If only there were a more graceful way to get through this whole affair. If only there were enough sleep, unlimited patience, more quiet moments.
Yesterday morning was a whirlwind of making lunches and stuffing wiggly bodies into T-shirts, but Gregg took both kids out for the morning, and I had a moment to myself. I buttered a bagel and sat down with the paper right at the spot with all the fork marks. The memory of that particular morning—the fork-blunting morning—came to me, and to my surprise, made me smile. D was a whole different kid two months ago, and along with the effusive fits, I thought about how he always told the same dumb joke over and over, and it melted my heart every time it was uttered because it rode on the coattails of learning how to talk and I was always amazed that he could tell a joke at all.

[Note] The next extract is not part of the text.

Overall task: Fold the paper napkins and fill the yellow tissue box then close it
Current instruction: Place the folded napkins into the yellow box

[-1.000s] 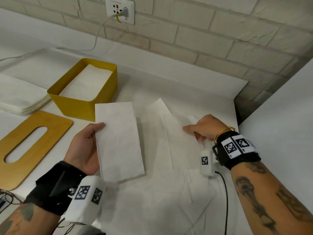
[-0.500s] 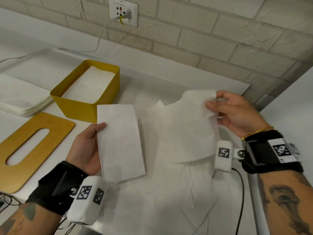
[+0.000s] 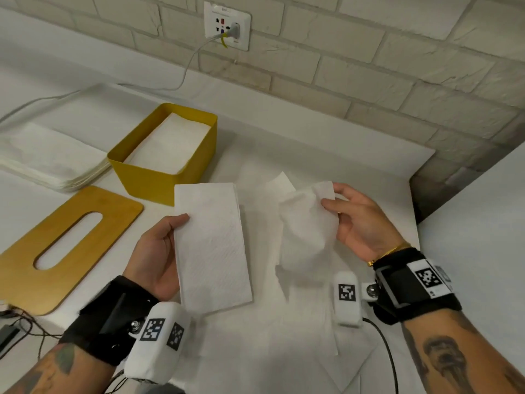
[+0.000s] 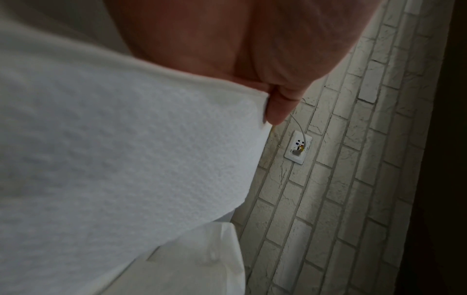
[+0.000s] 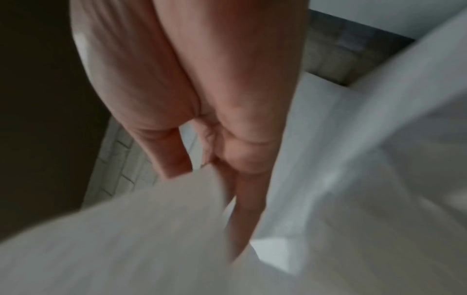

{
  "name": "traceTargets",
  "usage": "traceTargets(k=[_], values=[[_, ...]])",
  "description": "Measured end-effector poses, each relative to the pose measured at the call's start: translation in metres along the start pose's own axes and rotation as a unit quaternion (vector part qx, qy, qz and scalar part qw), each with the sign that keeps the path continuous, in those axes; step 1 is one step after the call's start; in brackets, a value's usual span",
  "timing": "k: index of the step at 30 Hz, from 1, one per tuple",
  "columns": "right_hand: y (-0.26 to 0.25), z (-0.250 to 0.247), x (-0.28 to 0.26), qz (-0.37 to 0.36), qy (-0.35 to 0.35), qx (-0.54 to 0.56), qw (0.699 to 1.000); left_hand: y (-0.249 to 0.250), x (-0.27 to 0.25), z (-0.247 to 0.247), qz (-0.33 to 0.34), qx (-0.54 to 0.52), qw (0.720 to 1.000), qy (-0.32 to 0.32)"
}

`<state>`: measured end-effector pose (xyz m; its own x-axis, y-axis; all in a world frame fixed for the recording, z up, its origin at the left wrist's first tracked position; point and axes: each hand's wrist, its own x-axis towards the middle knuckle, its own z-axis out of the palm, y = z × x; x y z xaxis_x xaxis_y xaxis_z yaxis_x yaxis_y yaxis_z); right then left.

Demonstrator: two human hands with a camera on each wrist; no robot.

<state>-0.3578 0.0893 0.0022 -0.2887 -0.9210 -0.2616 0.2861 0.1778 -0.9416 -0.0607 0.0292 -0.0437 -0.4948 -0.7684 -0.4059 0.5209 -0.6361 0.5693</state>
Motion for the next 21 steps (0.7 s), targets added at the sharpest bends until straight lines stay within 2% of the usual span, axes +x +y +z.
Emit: traceTargets(k=[6,11,17,21], values=[[0.027,0.029,0.002,0.007,-0.023,0.064,0.998,-0.002,0.0,-0.001,-0.01,0.005,1.0,0.019],[0.015,0.029,0.002,-0.022,0.009,0.105,0.994,0.004,-0.002,-0.003,-0.005,0.018,0.999,0.03],[-0.018,0.023,-0.005,-0.063,-0.102,0.134,0.984,0.009,-0.001,0.01,0.012,0.054,0.998,0.039],[-0.014,0.033,-0.005,-0.055,-0.067,0.127,0.988,0.004,0.0,0.022,0.002,0.075,0.996,0.04]])
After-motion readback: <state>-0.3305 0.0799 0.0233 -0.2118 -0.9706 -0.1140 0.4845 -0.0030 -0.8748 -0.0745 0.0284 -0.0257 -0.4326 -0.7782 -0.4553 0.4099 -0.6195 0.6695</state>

So, I look at the marks on the table that seemed so abusive when they were being notched, but now seem like meter points in the bigger picture. This mess, however unruly, tells a story, and it is our story. It is the story of four people trying to be themselves and get along and love each other while still loving themselves. I’m learning to appreciate—no, love—these scars that family life makes in the fabric of our lives. It’s this love that allows me to stop in an otherwise busy day and put the dishes down and grab old newspapers out of the trash and scatter them about to be our ocean, while Gregg decorates a stack of moving boxes to be ships. And now we are a band of pirates instead of an orderly group of people with folded laundry. So be it, me laddies.
Maybe it is just this kind of messiness that makes it okay to make pancakes together once a week, flour flying all over the place and half the ingredients mismeasured. But we do it anyway. The pancakes aren’t going to be perfect. Who cares? Neither are we. The important thing is that we’re doing it together, and they always taste pretty damn good, pockmarks and all.